• [Requirement]: In the entries below, spot each line with the word "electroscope" and copy it.

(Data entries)
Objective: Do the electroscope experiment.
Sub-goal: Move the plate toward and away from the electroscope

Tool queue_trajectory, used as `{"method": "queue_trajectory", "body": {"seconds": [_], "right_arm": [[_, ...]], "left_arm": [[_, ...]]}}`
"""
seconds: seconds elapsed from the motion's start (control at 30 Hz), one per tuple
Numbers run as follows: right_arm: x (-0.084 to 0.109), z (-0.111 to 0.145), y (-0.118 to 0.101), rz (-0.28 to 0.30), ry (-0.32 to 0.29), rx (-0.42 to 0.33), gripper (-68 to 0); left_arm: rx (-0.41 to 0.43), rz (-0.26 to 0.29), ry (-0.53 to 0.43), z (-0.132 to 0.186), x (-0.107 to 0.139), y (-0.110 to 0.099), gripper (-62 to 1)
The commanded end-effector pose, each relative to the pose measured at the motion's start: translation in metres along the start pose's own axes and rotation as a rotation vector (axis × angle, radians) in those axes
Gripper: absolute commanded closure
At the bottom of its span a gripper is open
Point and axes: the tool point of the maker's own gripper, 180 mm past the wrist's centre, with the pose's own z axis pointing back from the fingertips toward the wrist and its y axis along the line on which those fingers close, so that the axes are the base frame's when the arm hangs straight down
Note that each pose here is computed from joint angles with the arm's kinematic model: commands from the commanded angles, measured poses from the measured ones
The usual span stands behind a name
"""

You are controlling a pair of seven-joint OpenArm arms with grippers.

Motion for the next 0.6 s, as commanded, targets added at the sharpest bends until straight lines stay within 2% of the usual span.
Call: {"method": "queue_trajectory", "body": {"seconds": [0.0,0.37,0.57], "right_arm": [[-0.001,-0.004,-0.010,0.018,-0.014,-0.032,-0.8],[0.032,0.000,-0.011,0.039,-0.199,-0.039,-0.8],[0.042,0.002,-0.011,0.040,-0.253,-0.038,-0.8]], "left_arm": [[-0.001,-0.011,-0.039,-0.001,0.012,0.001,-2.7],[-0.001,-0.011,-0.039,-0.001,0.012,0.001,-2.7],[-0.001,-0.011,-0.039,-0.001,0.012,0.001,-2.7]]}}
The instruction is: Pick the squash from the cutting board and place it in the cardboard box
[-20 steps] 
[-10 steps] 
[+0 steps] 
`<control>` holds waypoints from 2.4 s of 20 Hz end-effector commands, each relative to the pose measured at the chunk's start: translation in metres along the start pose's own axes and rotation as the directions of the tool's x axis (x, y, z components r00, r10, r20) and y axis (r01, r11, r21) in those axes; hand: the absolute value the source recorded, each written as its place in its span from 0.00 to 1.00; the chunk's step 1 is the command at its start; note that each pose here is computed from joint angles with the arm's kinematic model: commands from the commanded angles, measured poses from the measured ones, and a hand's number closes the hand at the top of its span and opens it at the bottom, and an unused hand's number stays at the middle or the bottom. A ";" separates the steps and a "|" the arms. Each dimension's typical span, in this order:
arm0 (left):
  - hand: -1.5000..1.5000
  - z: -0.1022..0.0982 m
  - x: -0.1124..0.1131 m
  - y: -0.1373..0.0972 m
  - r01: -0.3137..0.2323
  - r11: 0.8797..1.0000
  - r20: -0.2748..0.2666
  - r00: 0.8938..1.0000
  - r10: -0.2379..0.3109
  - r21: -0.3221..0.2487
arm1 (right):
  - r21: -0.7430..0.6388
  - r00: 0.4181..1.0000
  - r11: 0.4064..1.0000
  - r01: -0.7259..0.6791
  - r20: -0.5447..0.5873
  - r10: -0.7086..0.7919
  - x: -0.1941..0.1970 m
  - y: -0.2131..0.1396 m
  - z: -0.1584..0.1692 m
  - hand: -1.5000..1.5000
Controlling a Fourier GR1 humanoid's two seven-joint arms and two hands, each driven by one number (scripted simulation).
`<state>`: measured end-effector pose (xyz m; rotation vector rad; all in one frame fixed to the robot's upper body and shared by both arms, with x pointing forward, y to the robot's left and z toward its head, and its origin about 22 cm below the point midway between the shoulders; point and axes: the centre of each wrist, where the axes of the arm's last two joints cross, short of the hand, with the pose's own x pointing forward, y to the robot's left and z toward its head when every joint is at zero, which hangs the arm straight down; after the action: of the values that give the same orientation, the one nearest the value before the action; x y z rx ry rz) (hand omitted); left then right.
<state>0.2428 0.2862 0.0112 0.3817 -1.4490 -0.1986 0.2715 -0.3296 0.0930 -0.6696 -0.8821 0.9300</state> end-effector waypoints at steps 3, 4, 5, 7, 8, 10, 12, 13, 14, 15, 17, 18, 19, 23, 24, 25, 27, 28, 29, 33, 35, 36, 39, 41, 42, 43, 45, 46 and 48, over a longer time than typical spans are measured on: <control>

• [Problem solution]:
Objective: Do the electroscope experiment.
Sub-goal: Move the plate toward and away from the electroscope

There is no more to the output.